__Recorded information__.
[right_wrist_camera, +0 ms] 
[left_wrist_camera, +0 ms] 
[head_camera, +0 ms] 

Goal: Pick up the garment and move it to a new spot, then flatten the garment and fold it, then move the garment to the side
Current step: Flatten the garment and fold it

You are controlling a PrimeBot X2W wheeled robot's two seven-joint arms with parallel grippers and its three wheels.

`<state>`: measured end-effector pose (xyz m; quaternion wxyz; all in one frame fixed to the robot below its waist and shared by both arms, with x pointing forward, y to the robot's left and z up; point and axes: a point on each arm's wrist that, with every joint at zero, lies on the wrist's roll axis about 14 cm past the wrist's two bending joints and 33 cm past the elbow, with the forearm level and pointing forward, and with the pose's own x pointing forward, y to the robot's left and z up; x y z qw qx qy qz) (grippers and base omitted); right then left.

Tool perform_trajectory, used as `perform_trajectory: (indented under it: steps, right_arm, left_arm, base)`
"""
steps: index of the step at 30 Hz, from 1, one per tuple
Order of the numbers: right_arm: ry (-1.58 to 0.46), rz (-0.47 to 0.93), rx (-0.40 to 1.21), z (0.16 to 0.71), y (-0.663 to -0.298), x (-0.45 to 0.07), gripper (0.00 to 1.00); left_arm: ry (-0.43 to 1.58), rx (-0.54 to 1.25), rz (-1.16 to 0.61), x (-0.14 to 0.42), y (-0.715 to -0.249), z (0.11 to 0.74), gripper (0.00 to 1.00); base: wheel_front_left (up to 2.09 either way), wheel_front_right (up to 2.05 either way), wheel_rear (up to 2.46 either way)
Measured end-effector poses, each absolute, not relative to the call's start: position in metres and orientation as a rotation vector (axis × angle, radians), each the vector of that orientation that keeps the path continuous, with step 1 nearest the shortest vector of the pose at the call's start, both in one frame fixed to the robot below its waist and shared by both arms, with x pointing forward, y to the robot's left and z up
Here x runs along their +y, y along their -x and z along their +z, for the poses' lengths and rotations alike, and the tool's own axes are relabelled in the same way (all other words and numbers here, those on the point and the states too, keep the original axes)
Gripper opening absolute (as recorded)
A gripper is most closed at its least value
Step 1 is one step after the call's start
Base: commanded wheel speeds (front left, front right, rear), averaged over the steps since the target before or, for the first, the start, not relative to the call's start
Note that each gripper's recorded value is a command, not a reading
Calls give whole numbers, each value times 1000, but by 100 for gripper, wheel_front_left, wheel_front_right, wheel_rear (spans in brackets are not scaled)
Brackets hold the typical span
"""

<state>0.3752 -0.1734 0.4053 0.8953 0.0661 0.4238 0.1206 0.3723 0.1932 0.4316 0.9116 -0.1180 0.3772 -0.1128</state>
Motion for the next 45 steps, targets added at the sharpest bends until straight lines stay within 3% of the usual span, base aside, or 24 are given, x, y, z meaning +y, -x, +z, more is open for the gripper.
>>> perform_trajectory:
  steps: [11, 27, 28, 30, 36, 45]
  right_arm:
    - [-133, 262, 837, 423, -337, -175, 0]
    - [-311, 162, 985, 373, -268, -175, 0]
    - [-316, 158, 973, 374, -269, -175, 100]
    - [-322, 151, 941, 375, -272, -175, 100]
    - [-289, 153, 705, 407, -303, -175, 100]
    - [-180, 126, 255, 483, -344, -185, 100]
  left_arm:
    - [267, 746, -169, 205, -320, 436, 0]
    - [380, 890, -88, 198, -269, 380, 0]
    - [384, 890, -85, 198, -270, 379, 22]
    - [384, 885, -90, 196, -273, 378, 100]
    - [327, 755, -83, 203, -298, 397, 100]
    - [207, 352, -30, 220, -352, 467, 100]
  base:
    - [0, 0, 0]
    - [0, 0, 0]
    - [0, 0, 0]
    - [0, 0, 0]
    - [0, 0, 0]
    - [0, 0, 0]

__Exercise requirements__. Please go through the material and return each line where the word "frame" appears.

__Solution__.
`<state>`: measured end-effector pose (xyz m; quaternion wxyz; all in one frame fixed to the robot below its waist and shared by both arms, with x pointing forward, y to the robot's left and z up; point and axes: a point on each arm's wrist that, with every joint at zero, lies on the wrist's roll axis about 14 cm past the wrist's two bending joints and 33 cm past the elbow, with the forearm level and pointing forward, and with the pose's own x pointing forward, y to the robot's left and z up; x y z qw qx qy qz) (grippers and base omitted); right then left.
Measured end-effector poses, each absolute, not relative to the call's start: position in metres and orientation as a rotation vector (axis × angle, radians), each the vector of that orientation that keeps the path continuous, with step 1 nearest the shortest vector of the pose at the call's start, both in one frame fixed to the robot below its waist and shared by both arms, with x pointing forward, y to the robot's left and z up

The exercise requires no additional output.